◆ GOAL OF THE EXERCISE ◆
The lines below that include "white" are to be found and copied.
-- RAW DATA follows --
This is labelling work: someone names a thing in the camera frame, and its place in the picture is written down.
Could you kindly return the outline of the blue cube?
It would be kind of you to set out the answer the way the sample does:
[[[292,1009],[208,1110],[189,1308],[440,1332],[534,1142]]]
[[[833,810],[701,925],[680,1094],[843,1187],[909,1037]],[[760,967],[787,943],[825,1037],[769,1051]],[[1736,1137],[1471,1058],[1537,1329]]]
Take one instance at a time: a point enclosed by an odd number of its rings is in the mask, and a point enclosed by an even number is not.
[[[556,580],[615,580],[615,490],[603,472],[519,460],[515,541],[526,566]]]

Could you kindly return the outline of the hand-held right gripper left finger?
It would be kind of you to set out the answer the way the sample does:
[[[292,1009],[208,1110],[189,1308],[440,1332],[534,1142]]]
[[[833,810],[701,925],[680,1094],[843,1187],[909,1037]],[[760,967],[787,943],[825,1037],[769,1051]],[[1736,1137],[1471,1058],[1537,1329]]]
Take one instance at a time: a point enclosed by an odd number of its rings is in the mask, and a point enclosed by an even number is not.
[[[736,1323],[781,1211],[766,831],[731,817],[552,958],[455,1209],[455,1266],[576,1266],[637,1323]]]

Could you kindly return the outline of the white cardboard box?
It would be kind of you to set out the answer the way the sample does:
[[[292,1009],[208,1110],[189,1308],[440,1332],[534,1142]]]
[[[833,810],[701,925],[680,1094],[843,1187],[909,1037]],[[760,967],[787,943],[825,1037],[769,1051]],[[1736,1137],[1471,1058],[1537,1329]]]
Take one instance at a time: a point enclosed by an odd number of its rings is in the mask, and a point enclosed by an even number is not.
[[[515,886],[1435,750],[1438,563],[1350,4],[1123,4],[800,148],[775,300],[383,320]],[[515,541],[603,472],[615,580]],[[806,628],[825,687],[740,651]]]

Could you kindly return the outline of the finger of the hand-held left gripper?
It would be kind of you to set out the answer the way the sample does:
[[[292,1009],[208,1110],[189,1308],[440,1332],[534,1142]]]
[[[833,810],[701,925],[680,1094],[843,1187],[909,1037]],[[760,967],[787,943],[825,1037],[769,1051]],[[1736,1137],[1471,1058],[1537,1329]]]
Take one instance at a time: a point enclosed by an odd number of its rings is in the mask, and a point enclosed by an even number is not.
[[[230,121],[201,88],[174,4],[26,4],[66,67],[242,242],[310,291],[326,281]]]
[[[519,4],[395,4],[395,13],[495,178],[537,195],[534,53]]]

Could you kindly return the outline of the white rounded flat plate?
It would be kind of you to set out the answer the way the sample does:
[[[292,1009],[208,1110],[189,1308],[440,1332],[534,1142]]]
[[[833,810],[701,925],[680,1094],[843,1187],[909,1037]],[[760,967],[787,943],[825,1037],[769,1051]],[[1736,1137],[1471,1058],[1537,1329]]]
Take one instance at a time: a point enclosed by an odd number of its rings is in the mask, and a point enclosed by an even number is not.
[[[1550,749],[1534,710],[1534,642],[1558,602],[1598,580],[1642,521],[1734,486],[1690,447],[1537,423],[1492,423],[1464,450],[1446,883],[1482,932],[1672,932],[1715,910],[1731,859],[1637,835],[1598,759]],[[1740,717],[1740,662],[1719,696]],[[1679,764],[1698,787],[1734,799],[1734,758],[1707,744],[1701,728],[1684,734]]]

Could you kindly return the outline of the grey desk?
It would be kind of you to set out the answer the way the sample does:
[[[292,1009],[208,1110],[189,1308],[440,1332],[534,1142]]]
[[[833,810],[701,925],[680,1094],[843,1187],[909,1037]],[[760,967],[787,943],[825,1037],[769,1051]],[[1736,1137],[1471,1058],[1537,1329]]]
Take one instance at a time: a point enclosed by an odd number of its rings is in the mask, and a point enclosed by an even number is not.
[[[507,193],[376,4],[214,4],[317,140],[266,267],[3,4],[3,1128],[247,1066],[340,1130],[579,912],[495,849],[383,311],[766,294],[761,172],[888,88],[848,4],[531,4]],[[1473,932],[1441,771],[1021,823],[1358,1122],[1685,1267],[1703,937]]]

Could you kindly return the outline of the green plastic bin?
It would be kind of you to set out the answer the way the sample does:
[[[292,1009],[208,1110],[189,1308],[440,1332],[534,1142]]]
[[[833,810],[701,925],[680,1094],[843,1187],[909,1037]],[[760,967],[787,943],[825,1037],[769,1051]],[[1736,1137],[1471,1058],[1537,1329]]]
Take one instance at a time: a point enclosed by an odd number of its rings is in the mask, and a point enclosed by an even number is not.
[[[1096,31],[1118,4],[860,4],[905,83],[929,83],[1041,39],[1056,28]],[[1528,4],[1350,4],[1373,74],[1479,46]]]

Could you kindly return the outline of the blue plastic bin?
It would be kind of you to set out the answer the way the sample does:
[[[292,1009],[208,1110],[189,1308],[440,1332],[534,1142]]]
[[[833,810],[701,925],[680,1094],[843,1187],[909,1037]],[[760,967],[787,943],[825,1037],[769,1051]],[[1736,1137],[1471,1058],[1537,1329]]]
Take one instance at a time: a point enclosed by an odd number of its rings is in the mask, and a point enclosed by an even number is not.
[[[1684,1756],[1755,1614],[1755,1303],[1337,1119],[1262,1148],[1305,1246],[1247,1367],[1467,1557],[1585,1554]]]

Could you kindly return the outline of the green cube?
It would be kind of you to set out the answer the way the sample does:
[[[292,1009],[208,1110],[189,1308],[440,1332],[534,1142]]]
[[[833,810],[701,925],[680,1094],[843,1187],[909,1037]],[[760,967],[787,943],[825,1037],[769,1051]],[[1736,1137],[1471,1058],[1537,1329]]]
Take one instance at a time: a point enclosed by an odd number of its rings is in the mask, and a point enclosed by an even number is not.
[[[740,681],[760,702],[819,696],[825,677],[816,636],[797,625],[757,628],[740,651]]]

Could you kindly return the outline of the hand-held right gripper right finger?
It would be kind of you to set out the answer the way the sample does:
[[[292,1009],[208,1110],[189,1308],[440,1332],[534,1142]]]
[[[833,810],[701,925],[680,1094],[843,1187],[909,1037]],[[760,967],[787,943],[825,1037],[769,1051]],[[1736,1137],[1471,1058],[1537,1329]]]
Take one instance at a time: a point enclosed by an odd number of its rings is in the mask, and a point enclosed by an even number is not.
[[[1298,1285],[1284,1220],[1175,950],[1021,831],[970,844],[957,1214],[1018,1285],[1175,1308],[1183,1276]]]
-- RAW DATA concluded --
◆ SOLUTION BELOW ◆
Could you kindly return the outline of the white cardboard box?
Could you kindly return the outline of the white rounded flat plate?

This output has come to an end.